§ Try it
Leaving out every picture, quote the data below exactly as it appears.

[Data section — start]

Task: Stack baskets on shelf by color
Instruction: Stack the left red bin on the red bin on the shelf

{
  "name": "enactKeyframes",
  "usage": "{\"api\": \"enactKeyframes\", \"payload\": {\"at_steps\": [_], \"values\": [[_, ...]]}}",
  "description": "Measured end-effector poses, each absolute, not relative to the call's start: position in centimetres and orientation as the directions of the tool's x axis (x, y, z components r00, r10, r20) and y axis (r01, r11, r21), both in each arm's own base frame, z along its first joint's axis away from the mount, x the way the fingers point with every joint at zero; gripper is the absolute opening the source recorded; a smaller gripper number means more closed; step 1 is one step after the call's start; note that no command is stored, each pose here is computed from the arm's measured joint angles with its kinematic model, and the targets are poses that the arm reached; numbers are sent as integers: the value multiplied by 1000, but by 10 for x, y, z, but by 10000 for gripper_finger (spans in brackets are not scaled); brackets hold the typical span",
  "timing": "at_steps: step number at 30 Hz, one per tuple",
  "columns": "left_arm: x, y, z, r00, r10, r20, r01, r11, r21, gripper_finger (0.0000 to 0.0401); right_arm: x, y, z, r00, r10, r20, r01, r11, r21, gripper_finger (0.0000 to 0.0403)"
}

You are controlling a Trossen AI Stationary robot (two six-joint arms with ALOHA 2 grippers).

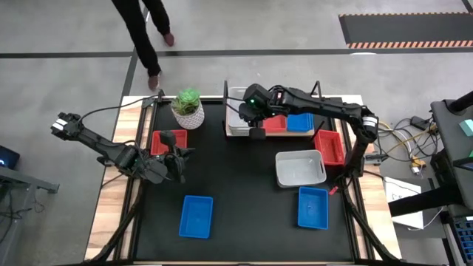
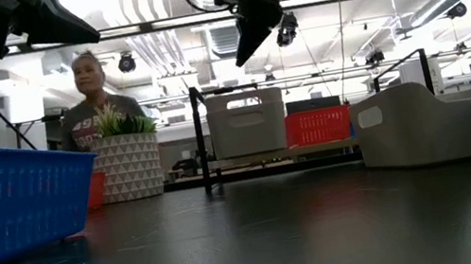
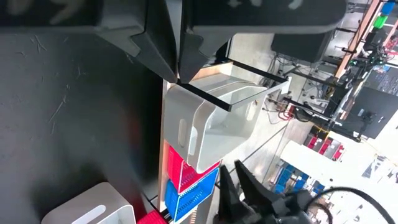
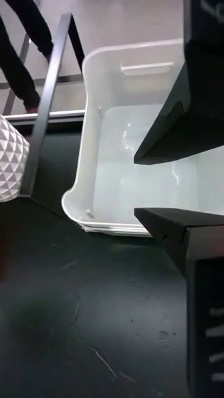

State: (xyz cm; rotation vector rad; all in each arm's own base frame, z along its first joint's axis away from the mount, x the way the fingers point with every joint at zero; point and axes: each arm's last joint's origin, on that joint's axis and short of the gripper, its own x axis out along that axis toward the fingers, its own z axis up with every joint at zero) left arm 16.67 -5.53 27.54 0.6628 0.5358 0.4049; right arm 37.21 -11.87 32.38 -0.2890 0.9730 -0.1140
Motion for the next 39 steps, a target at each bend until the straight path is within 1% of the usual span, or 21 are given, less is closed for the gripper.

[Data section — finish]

§ Result
Task: Stack baskets on shelf by color
Instruction: Stack the left red bin on the red bin on the shelf

{
  "name": "enactKeyframes",
  "usage": "{\"api\": \"enactKeyframes\", \"payload\": {\"at_steps\": [_], \"values\": [[_, ...]]}}",
  "description": "Measured end-effector poses, each absolute, not relative to the call's start: position in centimetres and orientation as the directions of the tool's x axis (x, y, z components r00, r10, r20) and y axis (r01, r11, r21), both in each arm's own base frame, z along its first joint's axis away from the mount, x the way the fingers point with every joint at zero; gripper is the absolute opening the source recorded; a smaller gripper number means more closed; step 1 is one step after the call's start; note that no command is stored, each pose here is computed from the arm's measured joint angles with its kinematic model, and the targets are poses that the arm reached; numbers are sent as integers: the value multiplied by 1000, but by 10 for x, y, z, but by 10000 for gripper_finger (spans in brackets are not scaled); brackets hold the typical span",
  "timing": "at_steps: step number at 30 Hz, one per tuple",
  "columns": "left_arm: x, y, z, r00, r10, r20, r01, r11, r21, gripper_finger (0.0000 to 0.0401); right_arm: x, y, z, r00, r10, r20, r01, r11, r21, gripper_finger (0.0000 to 0.0403)"
}

You are controlling a Trossen AI Stationary robot (two six-joint arms with ALOHA 2 grippers).


State: (xyz cm; rotation vector rad; all in each arm's own base frame, z along its first joint's axis away from the mount, x the way the fingers point with every joint at zero; point and axes: each arm's last joint's origin, on that joint's axis and short of the gripper, its own x axis out along that axis toward the fingers, its own z axis up with every joint at zero) left arm 16.67 -5.53 27.54 0.6628 0.5358 0.4049; right arm 37.21 -11.87 32.38 -0.2890 0.9730 -0.1140
Motion for the next 39 steps, a target at each bend until the straight path is within 1% of the usual span, or 21 are given, less is closed for the gripper.

The output is complete.